Kodaly and how taunting helps kids sightread.

Over the long weekend I took a couple kids to the library’s used book sale. This is the first I’ve attempted, and I went for two reasons: I could get as many books as I wanted with my teaching ID and the middle boys are getting ready for a knowledge bowl tournament. It was a long, cold, dreary weather weekend and we had nothing better to do than study up. (Postscript: the kids each snagged medals, gold and silver. A success!)

Whenever I get weary of public school ways, I am consoled by the fact we read incessantly. I hope it covers a multitude. Our street smarts are definitely tuned up at public school but our k-bowl chops are home nursing books. Lu has been obsessed with Robinson Crusoe lately so I’ve had my eye out for other old goodies. He is strong where Jubal is not. They are really two halves to the same coin. Jubal memorizes the necessary trivia words (Pequod—Queequeg—Melville) but Lu internalizes the story. If you ask Lu for a brief synopsis of any book he will drone on about details till you politely distract him with a bag of potato chips. If anyone doubts, just mention the gae bolga or how he feels about Swiss Family Robinson novel versus the movie.
(Foy’s expertise is more in the mental math department and general war trivia. This doesn’t make for as good of a story.)

Anyway, I came across a Kodaly book and nabbed it because, though my music teaching days are short, I still am only sprinkle-immersed in this Hungarian-born approach to learning music.
I have tooled around on the Holy Names university folk song list but I didn’t completely understand where it came from or why it applies to anything elementary.

But the idea overall came, as I learned, from the pre-kinder work in Hungary in the early to mid 1900s. If educators could give children a brain inventory of hundreds of familiar folk tunes, they would be able to more easily transition to reading and sight reading music. Solfège—the idea of assigning a tone to a note (movable or non movable) would be accessible to kids who already chanted sing-song on the playground or jumped and clapped to rhythms.

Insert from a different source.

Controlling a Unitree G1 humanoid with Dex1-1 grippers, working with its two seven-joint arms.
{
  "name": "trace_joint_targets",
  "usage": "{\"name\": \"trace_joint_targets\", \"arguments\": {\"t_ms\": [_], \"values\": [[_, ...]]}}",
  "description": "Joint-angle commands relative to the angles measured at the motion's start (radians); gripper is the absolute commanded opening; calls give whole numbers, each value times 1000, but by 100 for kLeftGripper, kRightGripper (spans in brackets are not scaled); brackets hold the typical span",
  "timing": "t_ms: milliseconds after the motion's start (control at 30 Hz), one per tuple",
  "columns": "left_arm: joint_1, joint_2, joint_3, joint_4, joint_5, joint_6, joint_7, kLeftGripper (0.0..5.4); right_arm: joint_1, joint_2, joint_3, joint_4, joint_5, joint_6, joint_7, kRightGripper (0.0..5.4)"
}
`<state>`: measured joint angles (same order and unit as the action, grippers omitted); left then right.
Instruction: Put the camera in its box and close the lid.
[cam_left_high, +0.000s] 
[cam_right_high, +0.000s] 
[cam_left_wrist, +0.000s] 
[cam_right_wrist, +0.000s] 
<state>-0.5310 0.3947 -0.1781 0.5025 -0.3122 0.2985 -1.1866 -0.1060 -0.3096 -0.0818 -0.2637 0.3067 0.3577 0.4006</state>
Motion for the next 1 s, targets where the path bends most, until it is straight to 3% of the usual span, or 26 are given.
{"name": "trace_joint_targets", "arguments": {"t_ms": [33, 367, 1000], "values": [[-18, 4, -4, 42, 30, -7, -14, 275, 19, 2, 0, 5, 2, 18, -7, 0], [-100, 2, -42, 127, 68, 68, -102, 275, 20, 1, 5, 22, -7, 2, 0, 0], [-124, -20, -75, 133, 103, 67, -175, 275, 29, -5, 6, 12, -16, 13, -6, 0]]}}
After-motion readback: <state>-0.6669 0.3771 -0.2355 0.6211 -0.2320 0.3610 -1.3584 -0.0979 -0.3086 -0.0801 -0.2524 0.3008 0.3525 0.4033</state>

The example that stuck out to me from this book was this:
Johnny is a sis-sy!

Also note: I am bigger than you are!

Ha! Right up my Kod-“alley” (can’t and won’t apologize). The method behind this music teaching madness is so basic, but the foundation relies on the simplest of refrains.
I’m not sure if the next music teacher will continue on with this sight reading training, but it’s been fun to watch the kiddos at school go from begrudgingly singing anything to playing solfège copycat games and singing in rounds. My first graders are especially great at it and are pretty good at hand signals, too.

March flowers: daffodils and grape hyacinth. There isn’t a happier pair.

I pulled out my big tub of dahlia tubers to see how they overwintered in the basement. Half had rotted; the other half were dry and peachy. I’d covered them with dry oak leaves and newspaper. I was pleasantly surprised they did ok overall. I’ve stuck the good tubers in some soil to see if I can get them to sprout early.

Some choppy thoughts—I look forward to the day when my brain isn’t overbooked and can wander more freely. We have a short Easter spring break and then one month left till school is out!